19 Dec 2012

Credit rating influenced Credit Sails recommendation

8:23 am on 19 December 2012

Investment brokerage firm Forsyth Barr says a high credit rating was the reason it recommended its clients invest in the failed financial product Credit Sails.

The Commerce Commission announced on Tuesday it has reached an out-of-court settlement with five companies that marketed the product in 2006.

They are: Forsyth Barr, Forsyth Barr Group, Credit Agricole, Credit Sail and Calyon Hong Kong.

The companies have agreed to create a $60 million fund to return to investors, meaning they will receive back about 85% of the money they invested.

The Commission said Credit Sails was marketed in a way that is likely to have breached the Fair Trading Act.

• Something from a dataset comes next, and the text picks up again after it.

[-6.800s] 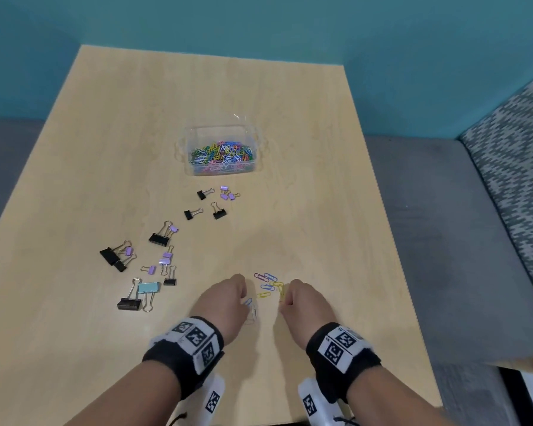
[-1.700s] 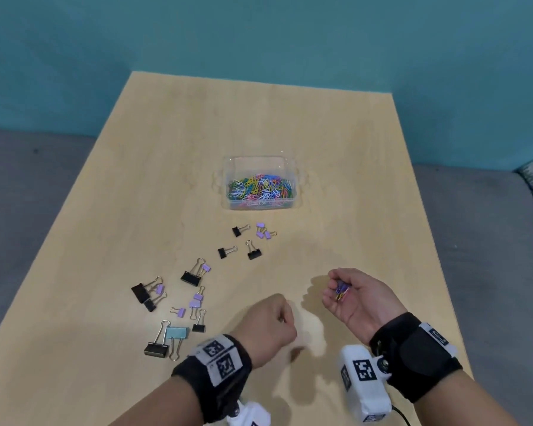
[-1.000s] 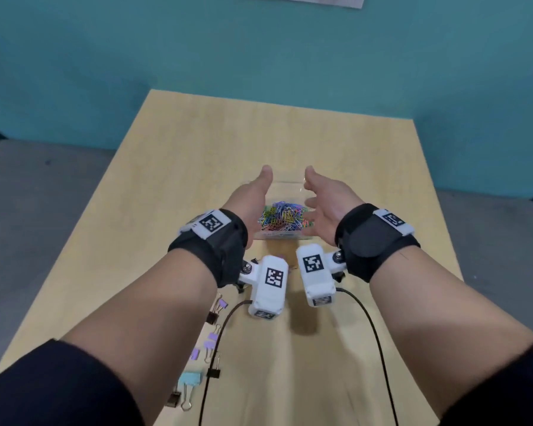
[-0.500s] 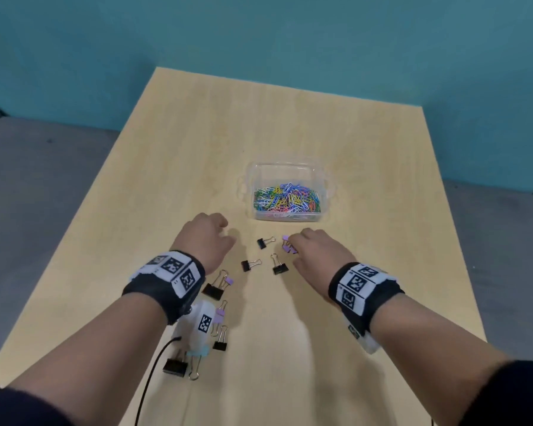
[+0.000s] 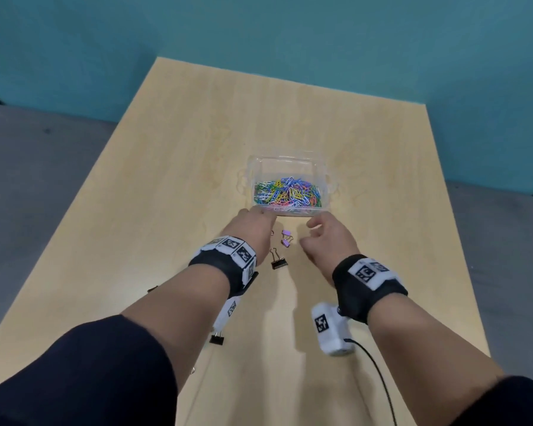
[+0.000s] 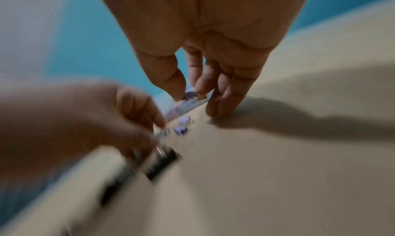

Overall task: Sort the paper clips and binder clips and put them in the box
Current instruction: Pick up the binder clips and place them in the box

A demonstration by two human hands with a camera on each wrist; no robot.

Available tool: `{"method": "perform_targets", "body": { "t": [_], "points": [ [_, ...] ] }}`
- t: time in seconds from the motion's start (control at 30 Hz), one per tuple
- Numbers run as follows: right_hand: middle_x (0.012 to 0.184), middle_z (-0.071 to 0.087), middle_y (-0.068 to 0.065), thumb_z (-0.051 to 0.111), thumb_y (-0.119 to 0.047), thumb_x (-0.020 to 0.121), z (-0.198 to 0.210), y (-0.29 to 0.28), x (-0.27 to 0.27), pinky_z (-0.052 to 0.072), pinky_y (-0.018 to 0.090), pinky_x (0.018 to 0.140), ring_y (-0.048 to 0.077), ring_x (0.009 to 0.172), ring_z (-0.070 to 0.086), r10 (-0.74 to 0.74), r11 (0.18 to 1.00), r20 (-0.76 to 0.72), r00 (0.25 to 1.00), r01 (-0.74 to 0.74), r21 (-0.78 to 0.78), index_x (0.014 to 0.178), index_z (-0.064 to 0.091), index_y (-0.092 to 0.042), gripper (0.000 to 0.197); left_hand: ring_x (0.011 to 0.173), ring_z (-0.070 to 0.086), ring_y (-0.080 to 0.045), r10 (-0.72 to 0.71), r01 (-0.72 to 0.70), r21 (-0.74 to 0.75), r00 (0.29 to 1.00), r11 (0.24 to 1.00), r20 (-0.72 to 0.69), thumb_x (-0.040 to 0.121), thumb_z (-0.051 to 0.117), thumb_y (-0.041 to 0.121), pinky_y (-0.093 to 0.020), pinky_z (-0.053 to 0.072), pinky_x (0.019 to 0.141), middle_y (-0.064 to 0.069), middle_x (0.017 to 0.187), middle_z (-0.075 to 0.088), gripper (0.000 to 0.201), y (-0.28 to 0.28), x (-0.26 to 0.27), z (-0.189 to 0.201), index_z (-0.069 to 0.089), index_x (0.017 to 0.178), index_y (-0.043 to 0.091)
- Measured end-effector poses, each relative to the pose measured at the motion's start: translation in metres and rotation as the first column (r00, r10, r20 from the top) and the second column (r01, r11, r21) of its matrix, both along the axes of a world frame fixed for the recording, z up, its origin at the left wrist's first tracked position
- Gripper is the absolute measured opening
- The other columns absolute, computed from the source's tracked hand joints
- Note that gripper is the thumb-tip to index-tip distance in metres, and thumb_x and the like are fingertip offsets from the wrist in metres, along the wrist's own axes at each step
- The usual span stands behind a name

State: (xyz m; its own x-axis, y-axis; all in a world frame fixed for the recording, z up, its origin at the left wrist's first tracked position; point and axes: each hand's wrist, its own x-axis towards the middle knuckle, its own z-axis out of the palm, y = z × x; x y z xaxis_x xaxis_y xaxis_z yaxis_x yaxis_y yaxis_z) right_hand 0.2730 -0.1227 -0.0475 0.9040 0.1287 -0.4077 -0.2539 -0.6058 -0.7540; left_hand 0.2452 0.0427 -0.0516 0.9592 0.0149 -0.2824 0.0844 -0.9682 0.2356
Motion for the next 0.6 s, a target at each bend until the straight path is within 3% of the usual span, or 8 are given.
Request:
{"method": "perform_targets", "body": {
  "t": [0.07,0.13,0.2,0.3,0.33,0.4,0.5,0.6],
  "points": [
    [0.084,0.059,0.019,0.056,0.002,0.084,0.004,-0.008,-0.001,0.059,0.038,0.068,0.028,0.069,0.065,-0.262,0.814,-0.346,0.901,0.399,0.423,0.088,0.054,-0.007,0.011,0.090,0.053,-0.031,0.093,-0.091,-0.090,0.996,0.992,0.012,0.079,0.050,0.008,-0.033,0.040,0.067,-0.011,0.104,0.054,0.026,0.003,0.000,0.002,0.052,0.104,0.013],
    [0.081,0.051,0.015,0.050,0.005,0.089,0.007,-0.016,-0.002,0.060,0.034,0.066,0.032,0.075,0.064,-0.306,0.517,-0.596,0.742,0.655,0.551,0.085,0.052,0.000,0.007,0.082,0.057,-0.027,0.270,-0.259,-0.243,0.963,0.935,0.011,0.077,0.054,0.013,-0.031,0.045,0.067,-0.006,0.095,0.059,0.023,0.008,-0.002,0.005,0.057,0.099,0.015],
    [0.079,0.049,0.013,0.039,0.006,0.087,0.006,-0.022,-0.003,0.057,0.026,0.055,0.027,0.068,0.060,-0.289,0.419,-0.680,0.674,0.727,0.544,0.079,0.051,-0.001,0.017,0.067,0.061,-0.023,0.518,-0.486,-0.517,0.850,0.704,-0.094,0.072,0.056,0.011,-0.032,0.051,0.066,-0.002,0.075,0.064,0.014,0.014,-0.007,0.007,0.062,0.084,0.015],
    [0.078,0.059,0.015,0.030,0.008,0.081,0.007,-0.017,-0.002,0.042,0.021,0.044,0.018,0.052,0.050,-0.289,0.552,-0.677,0.677,0.695,0.460,0.080,0.052,-0.003,0.025,0.055,0.063,-0.027,0.649,-0.612,-0.790,0.606,0.012,-0.460,0.075,0.056,-0.005,-0.038,0.057,0.070,-0.013,0.066,0.060,0.010,0.024,-0.022,0.009,0.057,0.073,0.004],
    [0.073,0.058,0.012,0.030,0.007,0.081,0.008,-0.012,-0.001,0.036,0.021,0.043,0.017,0.050,0.044,-0.295,0.612,-0.657,0.694,0.665,0.428,0.081,0.053,-0.005,0.026,0.057,0.063,-0.028,0.628,-0.584,-0.797,0.566,-0.152,-0.535,0.078,0.054,-0.009,-0.038,0.057,0.070,-0.016,0.070,0.058,0.011,0.027,-0.028,0.010,0.054,0.075,0.001],
    [0.062,0.047,0.007,0.036,0.001,0.083,0.009,0.000,0.002,0.027,0.022,0.044,0.017,0.047,0.034,-0.322,0.757,-0.570,0.756,0.567,0.325,0.080,0.053,-0.008,0.019,0.060,0.061,-0.028,0.594,-0.521,-0.791,0.539,-0.320,-0.596,0.082,0.044,-0.015,-0.037,0.057,0.067,-0.019,0.075,0.058,0.017,0.032,-0.038,0.015,0.049,0.079,0.001],
    [0.072,0.054,0.006,0.048,-0.030,0.091,0.007,0.020,0.006,0.039,0.030,0.057,0.023,0.061,0.051,-0.104,0.994,-0.236,0.966,0.091,-0.064,0.093,0.054,-0.007,0.024,0.057,0.051,-0.023,0.631,-0.530,-0.795,0.518,-0.294,-0.578,0.082,0.032,-0.015,-0.031,0.050,0.053,-0.016,0.072,0.054,0.025,0.038,-0.046,0.019,0.049,0.085,0.003],
    [0.105,0.063,0.003,0.049,-0.049,0.090,0.005,0.034,0.001,0.039,0.031,0.069,0.027,0.089,0.060,0.224,0.896,-0.096,0.970,-0.243,-0.371,0.122,0.042,-0.012,0.050,0.056,0.044,-0.020,0.676,-0.629,-0.777,0.583,0.024,-0.451,0.083,0.043,0.001,-0.031,0.043,0.052,-0.008,0.068,0.048,0.014,0.043,-0.051,0.011,0.053,0.083,0.011]
  ]
}}
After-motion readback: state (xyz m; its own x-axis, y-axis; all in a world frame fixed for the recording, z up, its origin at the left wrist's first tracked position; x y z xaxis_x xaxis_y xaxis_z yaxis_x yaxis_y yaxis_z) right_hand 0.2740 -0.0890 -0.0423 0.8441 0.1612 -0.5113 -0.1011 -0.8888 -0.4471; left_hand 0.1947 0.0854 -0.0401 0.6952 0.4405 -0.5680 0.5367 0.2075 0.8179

Forsyth Barr managing director Neil Paviour-Smith says his company was influenced to offer the product by an AA credit rating from Standard & Poor's.

He says the decision to market the Credit Sails investment offering occurred before the global credit meltdown.

Since then, Mr Paviour-Smith says, Forsyth Barr and others have revised their views about such products and that is why they are no longer on the market.

He says the company has been been trying to secure the return of Credit Sails investors' money since 2009.

Fund manager Gregory Marshall, who is acting for about 800 investors, says Credit Sails was designed to fail and his company tried to warn off potential participants.